Of course, I am a character in a novel; in fact, many characters in many novels, depending on the angle from which the tale is viewed. I am John Dobbin, good-hearted, slightly dense, patient, out of his depths, but assured of his prize in the end. I am Lewis Wetzel, the half-savage Deathwind, the hero morally indistinguishable from his enemy, and felled not by a villain's arrow but by the creep of civilization and the loss of love. I am anyone from Dickens, surrounded by threads of plot, in a maelstrom of arriving and departing and reappearing characters, blithely accepting of every fortuitous coincidence. I am the smart, plain sister in any of Jane Austen's. I am on an island with a Bible and a gun, and too much time to think. I am Queequeg and Jim and Meyer and Watson. I am Richard Hannay, Rudolf Rassendyll, David Balfour, Harry Feversham. I heard the owl call my name.
David on 10.08.04 @ 05:24 PM CST [link]


Thursday, October 7th

States' Rights


I went to the post office to mail a package this morning. In line in front of me was my next-door neighbor; we exchanged pleasantries and then she asked me if I was "seeing anyone". I said I was not but that there were certain possibilities, which I hope is both an accurate and a true answer. She expressed distress at my continuing single state, pledged her efforts toward finding me a mate, and proceeded to ask the clerk if she were married (she was). She completed her transaction and left.

I guess most single adults find themselves in this kind of situation from time to time, though maybe not in so aggressive and explicit a fashion; several times a year some friend or other tells me that a nice guy like me should have someody and promises to take on the task of finding me that somebody, though they never follow up -- probably a good thing.

This interests me not only personally but also philosophically. My neighbor, and these others, accept the proposition, "All people are better off married." Having accepted it, they put their convictions into action, making an effort to pair the unpaired, even if the effort soon falters. The proposition contains a moral imerative, and they accept that.

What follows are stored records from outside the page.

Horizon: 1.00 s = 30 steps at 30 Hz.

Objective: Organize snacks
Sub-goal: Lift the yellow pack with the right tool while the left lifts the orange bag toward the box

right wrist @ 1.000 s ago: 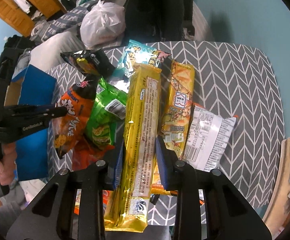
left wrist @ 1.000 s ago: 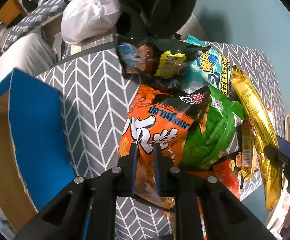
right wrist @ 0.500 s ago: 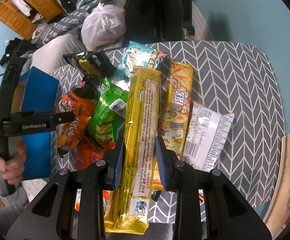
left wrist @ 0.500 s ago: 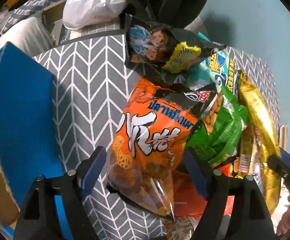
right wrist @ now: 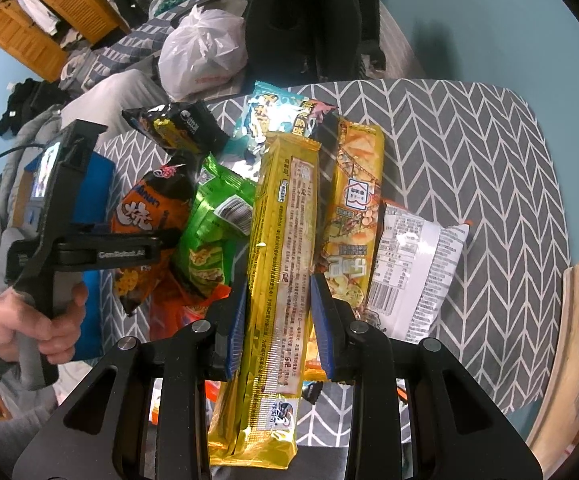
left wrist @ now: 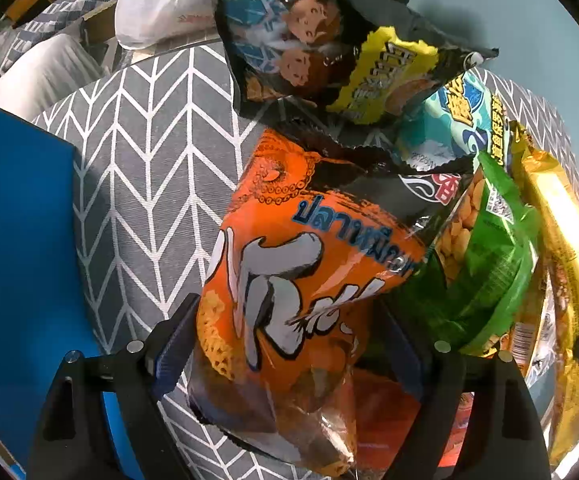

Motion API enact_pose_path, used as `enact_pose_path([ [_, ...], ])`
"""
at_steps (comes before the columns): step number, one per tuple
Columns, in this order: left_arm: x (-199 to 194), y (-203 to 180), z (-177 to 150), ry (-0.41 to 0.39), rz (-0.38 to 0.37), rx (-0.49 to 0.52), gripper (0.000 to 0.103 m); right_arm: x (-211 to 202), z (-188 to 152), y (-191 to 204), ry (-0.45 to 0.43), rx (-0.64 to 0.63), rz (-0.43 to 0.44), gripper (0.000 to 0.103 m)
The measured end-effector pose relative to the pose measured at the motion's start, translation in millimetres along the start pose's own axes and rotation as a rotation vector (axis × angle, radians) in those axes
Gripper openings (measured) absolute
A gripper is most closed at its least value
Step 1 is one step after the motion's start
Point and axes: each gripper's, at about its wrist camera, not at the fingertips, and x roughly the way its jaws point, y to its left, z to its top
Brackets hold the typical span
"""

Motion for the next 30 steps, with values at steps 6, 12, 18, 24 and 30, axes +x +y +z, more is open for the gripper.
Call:
enact_pose_path([
  [6,-6.3,2.1,-1.7,-0.032,0.017,0.039,0.056,1.4,2.2,2.5,-0.015,-0.001,-0.005,0.029],
  [12,-16.2,13.7,-4.7,-0.044,0.020,0.032,0.049,-2.7,5.5,4.7,-0.034,-0.013,0.000,0.029],
  [18,-30.7,24.9,-21.2,-0.060,0.011,0.011,0.048,-4.8,4.9,8.8,-0.045,-0.030,0.003,0.028],
  [24,-54.0,26.3,-26.9,-0.099,0.025,0.009,0.048,-13.8,4.7,14.1,-0.066,-0.048,0.008,0.028],
  [30,-81.5,30.5,-27.0,-0.144,0.020,-0.002,0.048,-23.1,8.2,24.6,-0.089,-0.082,0.019,0.028],
])
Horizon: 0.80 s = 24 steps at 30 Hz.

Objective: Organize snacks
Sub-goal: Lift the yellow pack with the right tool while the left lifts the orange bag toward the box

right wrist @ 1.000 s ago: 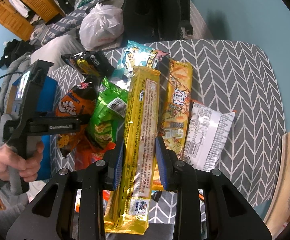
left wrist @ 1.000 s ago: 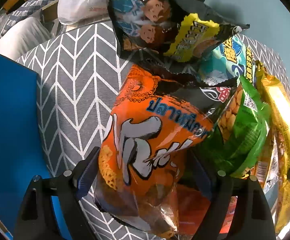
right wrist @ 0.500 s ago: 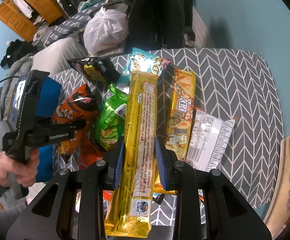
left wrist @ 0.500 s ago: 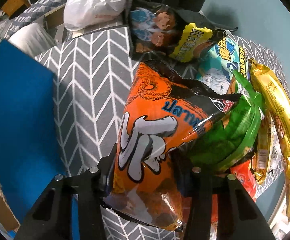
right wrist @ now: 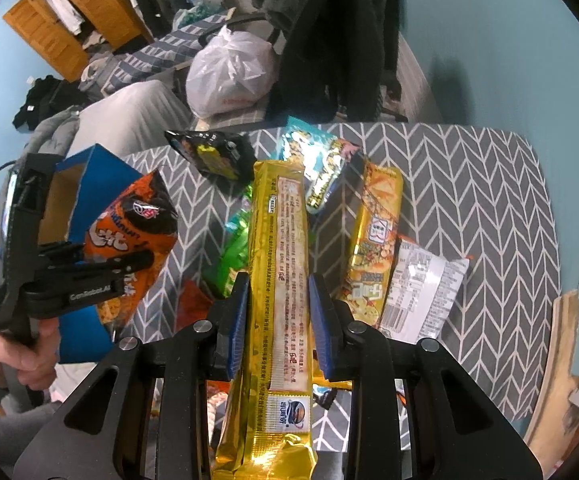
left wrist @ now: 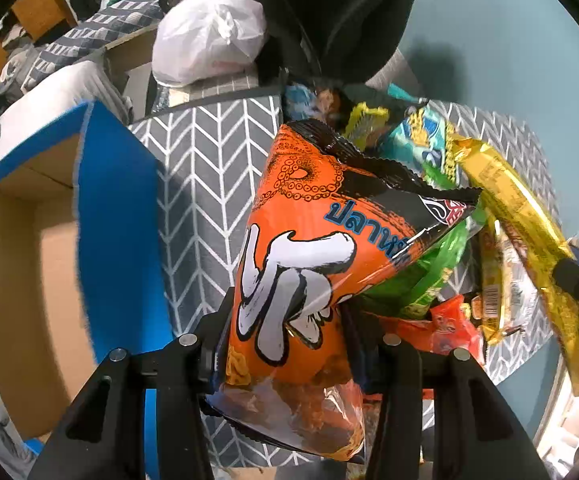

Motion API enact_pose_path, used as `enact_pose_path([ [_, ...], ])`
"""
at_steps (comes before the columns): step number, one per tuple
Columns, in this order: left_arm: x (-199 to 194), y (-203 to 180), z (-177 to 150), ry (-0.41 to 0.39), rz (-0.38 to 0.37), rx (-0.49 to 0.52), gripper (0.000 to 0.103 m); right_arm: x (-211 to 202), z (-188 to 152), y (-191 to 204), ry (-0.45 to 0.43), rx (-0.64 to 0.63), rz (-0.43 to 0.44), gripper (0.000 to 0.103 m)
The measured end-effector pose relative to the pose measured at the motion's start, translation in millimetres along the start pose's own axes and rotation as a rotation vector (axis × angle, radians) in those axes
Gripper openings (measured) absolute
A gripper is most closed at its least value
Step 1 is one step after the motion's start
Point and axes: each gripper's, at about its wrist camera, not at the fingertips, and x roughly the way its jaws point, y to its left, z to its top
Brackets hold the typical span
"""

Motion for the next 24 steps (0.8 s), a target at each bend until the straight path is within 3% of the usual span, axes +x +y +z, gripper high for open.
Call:
enact_pose_path([
  [9,-52.1,15.3,-9.1,-0.064,0.000,-0.059,0.048,-13.2,12.2,20.7,-0.036,-0.047,0.047,0.028],
  [24,-109.6,71.2,-33.5,-0.119,0.044,-0.182,0.048,-4.8,43.6,95.5,-0.047,-0.227,0.167,0.028],
])
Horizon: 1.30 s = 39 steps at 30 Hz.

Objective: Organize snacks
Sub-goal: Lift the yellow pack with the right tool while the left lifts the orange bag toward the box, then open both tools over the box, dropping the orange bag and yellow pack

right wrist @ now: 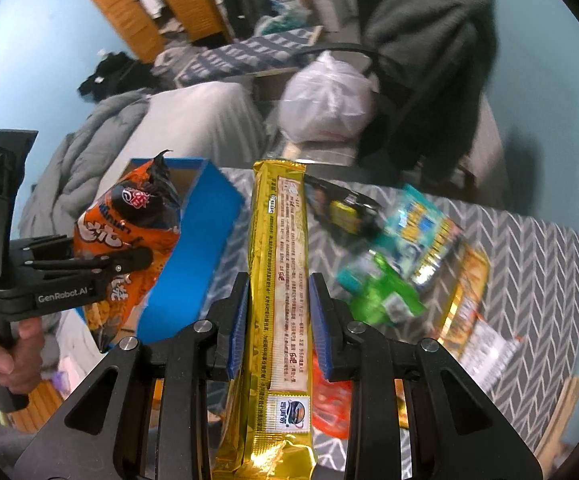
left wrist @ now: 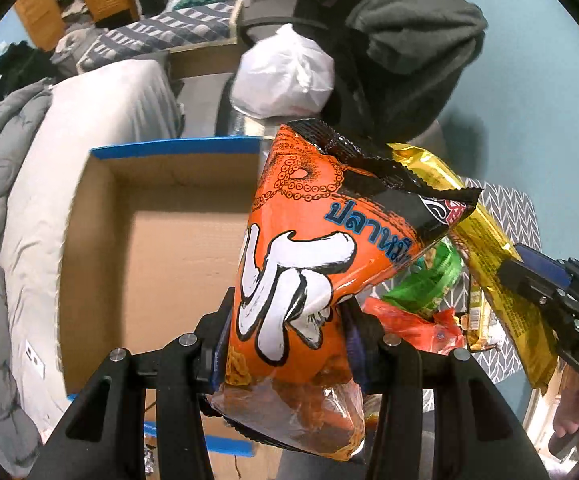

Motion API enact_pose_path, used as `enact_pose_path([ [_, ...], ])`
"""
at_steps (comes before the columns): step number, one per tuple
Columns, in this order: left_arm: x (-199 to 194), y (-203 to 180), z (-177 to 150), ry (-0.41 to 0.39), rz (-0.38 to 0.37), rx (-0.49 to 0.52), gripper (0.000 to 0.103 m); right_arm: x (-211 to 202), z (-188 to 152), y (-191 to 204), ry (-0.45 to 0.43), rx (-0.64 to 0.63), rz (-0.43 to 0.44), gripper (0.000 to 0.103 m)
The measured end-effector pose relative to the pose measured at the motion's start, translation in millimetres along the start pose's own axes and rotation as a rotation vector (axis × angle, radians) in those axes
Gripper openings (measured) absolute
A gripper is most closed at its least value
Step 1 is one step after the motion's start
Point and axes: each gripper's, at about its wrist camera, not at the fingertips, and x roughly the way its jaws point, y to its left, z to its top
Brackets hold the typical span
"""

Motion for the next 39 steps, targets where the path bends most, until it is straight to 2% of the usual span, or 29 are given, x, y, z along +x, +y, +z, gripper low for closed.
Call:
enact_pose_path([
  [8,-11.4,42.0,-8.0,-0.019,0.055,-0.053,0.048,23.8,21.2,44.8,0.009,-0.132,0.071,0.028],
  [21,3.9,111.2,-16.8,0.008,0.146,-0.133,0.048,91.7,48.4,130.4,0.092,-0.329,0.164,0.028],
  [32,35.1,151.7,-20.0,0.062,0.183,-0.159,0.048,153.7,58.4,184.5,0.185,-0.390,0.174,0.028],
  [39,45.7,165.1,-20.7,0.088,0.193,-0.187,0.049,174.9,56.8,197.2,0.239,-0.391,0.171,0.028],
])
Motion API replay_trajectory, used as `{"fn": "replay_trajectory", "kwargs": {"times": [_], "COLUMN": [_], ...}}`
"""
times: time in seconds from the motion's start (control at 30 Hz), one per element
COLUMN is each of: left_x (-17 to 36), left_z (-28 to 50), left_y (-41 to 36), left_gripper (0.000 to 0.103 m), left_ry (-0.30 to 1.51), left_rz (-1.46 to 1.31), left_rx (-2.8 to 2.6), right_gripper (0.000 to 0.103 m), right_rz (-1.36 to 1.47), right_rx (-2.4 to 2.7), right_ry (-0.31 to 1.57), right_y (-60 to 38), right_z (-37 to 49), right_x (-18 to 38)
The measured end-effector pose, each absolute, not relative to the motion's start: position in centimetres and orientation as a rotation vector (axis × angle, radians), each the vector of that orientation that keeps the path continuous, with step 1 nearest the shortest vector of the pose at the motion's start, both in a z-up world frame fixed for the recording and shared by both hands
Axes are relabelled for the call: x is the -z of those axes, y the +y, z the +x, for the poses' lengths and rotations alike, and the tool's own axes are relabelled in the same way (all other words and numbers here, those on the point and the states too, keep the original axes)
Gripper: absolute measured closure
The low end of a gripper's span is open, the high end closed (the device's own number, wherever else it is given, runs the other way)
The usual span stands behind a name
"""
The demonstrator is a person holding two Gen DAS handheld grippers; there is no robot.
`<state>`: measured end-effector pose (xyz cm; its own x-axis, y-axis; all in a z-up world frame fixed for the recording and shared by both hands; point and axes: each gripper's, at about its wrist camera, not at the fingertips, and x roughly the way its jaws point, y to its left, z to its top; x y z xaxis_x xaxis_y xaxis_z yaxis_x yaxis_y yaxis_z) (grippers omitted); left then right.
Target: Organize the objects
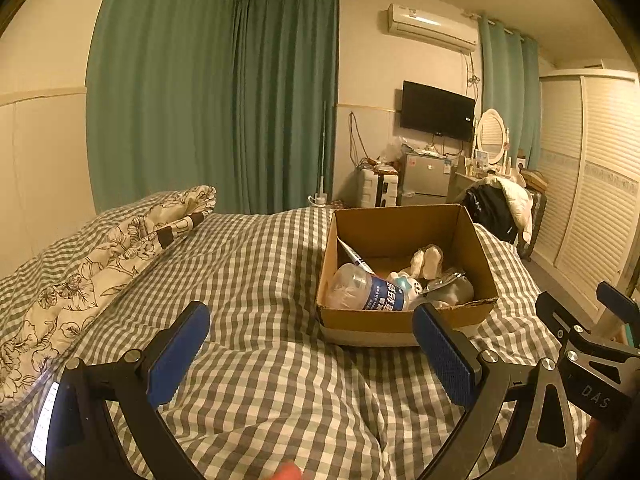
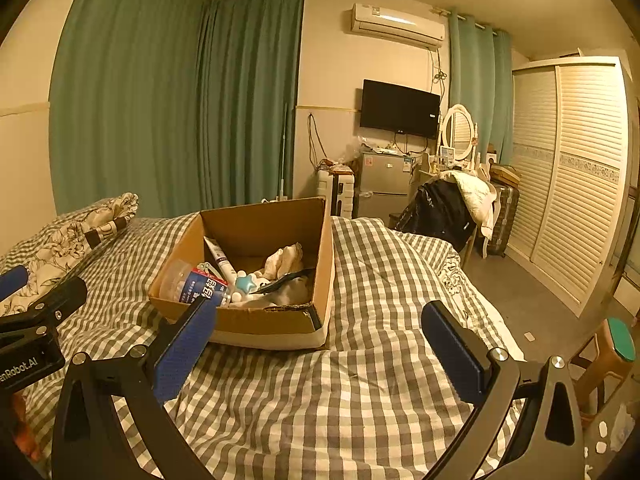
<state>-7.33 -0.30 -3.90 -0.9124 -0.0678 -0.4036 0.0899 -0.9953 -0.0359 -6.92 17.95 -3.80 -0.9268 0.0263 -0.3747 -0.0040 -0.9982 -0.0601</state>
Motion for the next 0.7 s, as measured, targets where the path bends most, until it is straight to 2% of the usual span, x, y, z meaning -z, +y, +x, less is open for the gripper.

More troubling are the people who accept the proposition, but resist the imperative; they seem to resolve their dilemma by revising the proposition into "All deserving people are better off married;" the burden of proof is on the single person to show his or her worthiness. The proposition, "Singleness and marriage are both potentially good states," is generally not accepted, though it seems to me more defensible than the aforementioned. Iron is drawn to the magnet, gold is not; but gold is not defective because it is not found clinging to the magnet.
David on 10.07.04 @ 01:47 PM CST [link]


Wednesday, October 6th

Sunset



There were only a few of us yesterday; Pete and Ralph, Bill, Frank, Jack, Gus, and myself. We picked up trash. Our dumpsters were gone. We moved the recycling to the little gazebo. We picked up the green stuff and put it inside the big barn. We moved the last of the pallets into the other barn. We pulled up stakes and recoiled the ropes which protected the athletic fields. The water guy came and took the water bottles away; I drained the water cooler. We picked up hay and put it in the woods. I put some hay into the sinkhole. Herself came down with the Crown Prince in his car seat, and she looked things over. We talked. She had family in who had been at the wedding, and her mind was on hospitality. Everyone went away, one by one. I locked all the doors and went back to work.



David on 10.06.04 @ 06:18 AM CST [link]


Tuesday, October 5th

The Fog at the End of the Road


The fog descended early in the morning and enshrouded our rummage cleanup. Midmorning it lifted, physically, but I find myself still in a metaphorical fog the next day -- from exhaustion, confusion, uncertainty. The passing fair has nearly disappeared with the morning mist, a few hours of clean-up for the last of us and the fairgrounds will go back to the people of Far Hills. The tribes have dispersed and the stories we started are unfinished. It is, formally, at an end, but life is messy and there are no real endings.

David on 10.05.04 @ 06:12 AM CST [link]


Friday, October 1st

Rummage!


We open to the public in two and a half hours. I'm on my way out the door.